_Task directions:_ Transcribe all of the listing below in full.

_Recorded information:_

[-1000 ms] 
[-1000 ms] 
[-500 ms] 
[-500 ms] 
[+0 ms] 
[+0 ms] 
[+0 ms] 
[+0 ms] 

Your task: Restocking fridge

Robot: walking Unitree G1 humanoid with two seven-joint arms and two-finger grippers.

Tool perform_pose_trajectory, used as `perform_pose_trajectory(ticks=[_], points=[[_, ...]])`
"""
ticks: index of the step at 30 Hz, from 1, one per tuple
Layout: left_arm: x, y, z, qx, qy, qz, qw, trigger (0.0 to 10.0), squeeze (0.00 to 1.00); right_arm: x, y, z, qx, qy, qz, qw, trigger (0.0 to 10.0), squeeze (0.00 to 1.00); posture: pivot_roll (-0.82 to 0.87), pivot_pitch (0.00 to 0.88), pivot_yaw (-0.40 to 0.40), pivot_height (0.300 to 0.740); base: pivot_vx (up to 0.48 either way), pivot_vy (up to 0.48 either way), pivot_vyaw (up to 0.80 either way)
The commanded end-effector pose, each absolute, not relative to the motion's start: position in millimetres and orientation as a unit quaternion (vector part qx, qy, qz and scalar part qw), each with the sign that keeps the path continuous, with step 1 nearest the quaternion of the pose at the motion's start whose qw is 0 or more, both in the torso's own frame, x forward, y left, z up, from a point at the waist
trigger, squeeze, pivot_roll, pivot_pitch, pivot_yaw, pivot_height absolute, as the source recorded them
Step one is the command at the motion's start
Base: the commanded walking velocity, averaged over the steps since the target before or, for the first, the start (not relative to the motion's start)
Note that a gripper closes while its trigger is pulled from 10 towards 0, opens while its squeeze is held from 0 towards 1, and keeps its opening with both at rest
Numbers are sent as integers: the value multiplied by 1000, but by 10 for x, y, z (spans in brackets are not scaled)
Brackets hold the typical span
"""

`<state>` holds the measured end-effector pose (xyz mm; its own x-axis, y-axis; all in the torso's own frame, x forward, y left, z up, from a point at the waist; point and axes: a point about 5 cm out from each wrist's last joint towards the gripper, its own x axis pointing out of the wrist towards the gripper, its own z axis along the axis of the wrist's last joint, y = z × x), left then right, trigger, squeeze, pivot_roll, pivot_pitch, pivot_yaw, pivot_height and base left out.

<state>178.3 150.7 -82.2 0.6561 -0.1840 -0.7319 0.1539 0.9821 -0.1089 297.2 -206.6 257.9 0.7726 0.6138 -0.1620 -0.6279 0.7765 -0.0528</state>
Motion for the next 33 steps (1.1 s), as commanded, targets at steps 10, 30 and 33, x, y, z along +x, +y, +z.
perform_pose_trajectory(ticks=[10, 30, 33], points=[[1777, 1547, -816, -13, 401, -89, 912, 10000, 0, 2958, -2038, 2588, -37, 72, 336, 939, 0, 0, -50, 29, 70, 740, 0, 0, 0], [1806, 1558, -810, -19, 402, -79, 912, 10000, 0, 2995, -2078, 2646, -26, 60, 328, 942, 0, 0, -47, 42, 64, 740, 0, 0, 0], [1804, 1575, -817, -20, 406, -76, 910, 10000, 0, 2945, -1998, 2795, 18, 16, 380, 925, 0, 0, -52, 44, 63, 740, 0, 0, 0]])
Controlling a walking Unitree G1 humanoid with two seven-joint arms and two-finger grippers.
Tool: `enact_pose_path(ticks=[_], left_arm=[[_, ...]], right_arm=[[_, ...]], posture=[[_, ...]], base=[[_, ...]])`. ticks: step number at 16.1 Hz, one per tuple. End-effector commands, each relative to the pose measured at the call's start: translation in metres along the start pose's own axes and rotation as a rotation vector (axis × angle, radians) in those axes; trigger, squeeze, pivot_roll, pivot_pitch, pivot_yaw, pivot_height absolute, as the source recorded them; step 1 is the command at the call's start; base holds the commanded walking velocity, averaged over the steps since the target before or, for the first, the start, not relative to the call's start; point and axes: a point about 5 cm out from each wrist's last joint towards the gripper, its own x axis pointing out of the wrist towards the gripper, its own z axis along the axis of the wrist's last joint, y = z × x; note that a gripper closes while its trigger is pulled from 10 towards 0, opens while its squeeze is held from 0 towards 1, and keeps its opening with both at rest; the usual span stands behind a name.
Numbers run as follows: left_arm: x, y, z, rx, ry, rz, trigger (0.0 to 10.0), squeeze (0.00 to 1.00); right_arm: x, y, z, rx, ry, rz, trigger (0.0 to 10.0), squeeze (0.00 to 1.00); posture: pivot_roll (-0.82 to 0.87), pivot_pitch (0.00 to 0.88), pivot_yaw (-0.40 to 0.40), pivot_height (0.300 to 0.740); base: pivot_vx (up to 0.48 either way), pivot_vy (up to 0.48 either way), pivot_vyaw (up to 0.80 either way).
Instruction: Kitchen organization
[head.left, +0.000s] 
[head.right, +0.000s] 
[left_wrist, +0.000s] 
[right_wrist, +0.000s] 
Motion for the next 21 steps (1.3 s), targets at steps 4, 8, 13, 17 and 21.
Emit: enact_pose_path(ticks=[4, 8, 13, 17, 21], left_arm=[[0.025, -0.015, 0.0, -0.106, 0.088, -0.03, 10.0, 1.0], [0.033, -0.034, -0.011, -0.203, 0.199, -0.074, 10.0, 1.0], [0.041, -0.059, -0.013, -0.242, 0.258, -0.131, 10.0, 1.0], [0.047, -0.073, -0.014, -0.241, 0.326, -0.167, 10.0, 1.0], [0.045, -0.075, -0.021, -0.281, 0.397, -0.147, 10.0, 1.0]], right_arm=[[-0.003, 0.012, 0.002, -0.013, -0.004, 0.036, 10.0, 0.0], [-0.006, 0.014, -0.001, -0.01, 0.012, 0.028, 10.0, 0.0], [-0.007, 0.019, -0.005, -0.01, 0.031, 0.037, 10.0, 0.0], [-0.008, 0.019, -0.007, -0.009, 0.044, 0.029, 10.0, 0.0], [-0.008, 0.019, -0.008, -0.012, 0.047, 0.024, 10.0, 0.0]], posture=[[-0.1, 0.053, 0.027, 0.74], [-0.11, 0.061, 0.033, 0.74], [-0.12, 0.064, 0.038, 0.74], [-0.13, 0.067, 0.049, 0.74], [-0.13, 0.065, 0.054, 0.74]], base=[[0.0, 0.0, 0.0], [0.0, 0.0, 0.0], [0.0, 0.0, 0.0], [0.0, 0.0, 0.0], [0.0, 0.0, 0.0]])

_Exercise output:_
[-1000 ms] 
[-1000 ms] 
[-500 ms] 
[-500 ms] 
[+0 ms] 
[+0 ms] 
[+0 ms] 
[+0 ms] 

Your task: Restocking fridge

Robot: walking Unitree G1 humanoid with two seven-joint arms and two-finger grippers.

Tool perform_pose_trajectory, used as `perform_pose_trajectory(ticks=[_], points=[[_, ...]])`
"""
ticks: index of the step at 30 Hz, from 1, one per tuple
Layout: left_arm: x, y, z, qx, qy, qz, qw, trigger (0.0 to 10.0), squeeze (0.00 to 1.00); right_arm: x, y, z, qx, qy, qz, qw, trigger (0.0 to 10.0), squeeze (0.00 to 1.00); posture: pivot_roll (-0.82 to 0.87), pivot_pitch (0.00 to 0.88), pivot_yaw (-0.40 to 0.40), pivot_height (0.300 to 0.740); base: pivot_vx (up to 0.48 either way), pivot_vy (up to 0.48 either way), pivot_vyaw (up to 0.80 either way)
The commanded end-effector pose, each absolute, not relative to the motion's start: position in millimetres and orientation as a unit quaternion (vector part qx, qy, qz and scalar part qw), each with the sign that keeps the path continuous, with step 1 nearest the quaternion of the pose at the motion's start whose qw is 0 or more, both in the torso's own frame, x forward, y left, z up, from a point at the waist
trigger, squeeze, pivot_roll, pivot_pitch, pivot_yaw, pivot_height absolute, as the source recorded them
Step one is the command at the motion's start
Base: the commanded walking velocity, averaged over the steps since the target before or, for the first, the start (not relative to the motion's start)
Note that a gripper closes while its trigger is pulled from 10 towards 0, opens while its squeeze is held from 0 towards 1, and keeps its opening with both at rest
Numbers are sent as integers: the value multiplied by 1000, but by 10 for x, y, z (spans in brackets are not scaled)
Brackets hold the typical span
"""

`<state>` holds the measured end-effector pose (xyz mm; its own x-axis, y-axis; all in the torso's own frame, x forward, y left, z up, from a point at the waist; point and axes: a point about 5 cm out from each wrist's last joint towards the gripper, its own x axis pointing out of the wrist towards the gripper, its own z axis along the axis of the wrist's last joint, y = z × x), left then right, trigger, squeeze, pivot_roll, pivot_pitch, pivot_yaw, pivot_height and base left out.

<state>178.3 150.7 -82.2 0.6561 -0.1840 -0.7319 0.1539 0.9821 -0.1089 297.2 -206.6 257.9 0.7726 0.6138 -0.1620 -0.6279 0.7765 -0.0528</state>
Motion for the next 33 steps (1.1 s), as commanded, targets at steps 10, 30 and 33, x, y, z along +x, +y, +z.
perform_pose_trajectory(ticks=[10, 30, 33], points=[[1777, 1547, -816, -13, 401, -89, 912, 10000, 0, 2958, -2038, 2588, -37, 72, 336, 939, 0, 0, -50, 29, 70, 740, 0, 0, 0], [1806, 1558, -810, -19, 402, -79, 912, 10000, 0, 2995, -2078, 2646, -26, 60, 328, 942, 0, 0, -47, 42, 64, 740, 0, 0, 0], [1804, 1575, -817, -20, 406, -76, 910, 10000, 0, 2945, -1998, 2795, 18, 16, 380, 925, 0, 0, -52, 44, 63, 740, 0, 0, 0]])
Controlling a walking Unitree G1 humanoid with two seven-joint arms and two-finger grippers.
Tool: `enact_pose_path(ticks=[_], left_arm=[[_, ...]], right_arm=[[_, ...]], posture=[[_, ...]], base=[[_, ...]])`. ticks: step number at 16.1 Hz, one per tuple. End-effector commands, each relative to the pose measured at the call's start: translation in metres along the start pose's own axes and rotation as a rotation vector (axis × angle, radians) in those axes; trigger, squeeze, pivot_roll, pivot_pitch, pivot_yaw, pivot_height absolute, as the source recorded them; step 1 is the command at the call's start; base holds the commanded walking velocity, averaged over the steps since the target before or, for the first, the start, not relative to the call's start; point and axes: a point about 5 cm out from each wrist's last joint towards the gripper, its own x axis pointing out of the wrist towards the gripper, its own z axis along the axis of the wrist's last joint, y = z × x; note that a gripper closes while its trigger is pulled from 10 towards 0, opens while its squeeze is held from 0 towards 1, and keeps its opening with both at rest; the usual span stands behind a name.
Numbers run as follows: left_arm: x, y, z, rx, ry, rz, trigger (0.0 to 10.0), squeeze (0.00 to 1.00); right_arm: x, y, z, rx, ry, rz, trigger (0.0 to 10.0), squeeze (0.00 to 1.00); posture: pivot_roll (-0.82 to 0.87), pivot_pitch (0.00 to 0.88), pivot_yaw (-0.40 to 0.40), pivot_height (0.300 to 0.740); base: pivot_vx (up to 0.48 either way), pivot_vy (up to 0.48 either way), pivot_vyaw (up to 0.80 either way).
Instruction: Kitchen organization
[head.left, +0.000s] 
[head.right, +0.000s] 
[left_wrist, +0.000s] 
[right_wrist, +0.000s] 
Motion for the next 21 steps (1.3 s), targets at steps 4, 8, 13, 17 and 21.
Emit: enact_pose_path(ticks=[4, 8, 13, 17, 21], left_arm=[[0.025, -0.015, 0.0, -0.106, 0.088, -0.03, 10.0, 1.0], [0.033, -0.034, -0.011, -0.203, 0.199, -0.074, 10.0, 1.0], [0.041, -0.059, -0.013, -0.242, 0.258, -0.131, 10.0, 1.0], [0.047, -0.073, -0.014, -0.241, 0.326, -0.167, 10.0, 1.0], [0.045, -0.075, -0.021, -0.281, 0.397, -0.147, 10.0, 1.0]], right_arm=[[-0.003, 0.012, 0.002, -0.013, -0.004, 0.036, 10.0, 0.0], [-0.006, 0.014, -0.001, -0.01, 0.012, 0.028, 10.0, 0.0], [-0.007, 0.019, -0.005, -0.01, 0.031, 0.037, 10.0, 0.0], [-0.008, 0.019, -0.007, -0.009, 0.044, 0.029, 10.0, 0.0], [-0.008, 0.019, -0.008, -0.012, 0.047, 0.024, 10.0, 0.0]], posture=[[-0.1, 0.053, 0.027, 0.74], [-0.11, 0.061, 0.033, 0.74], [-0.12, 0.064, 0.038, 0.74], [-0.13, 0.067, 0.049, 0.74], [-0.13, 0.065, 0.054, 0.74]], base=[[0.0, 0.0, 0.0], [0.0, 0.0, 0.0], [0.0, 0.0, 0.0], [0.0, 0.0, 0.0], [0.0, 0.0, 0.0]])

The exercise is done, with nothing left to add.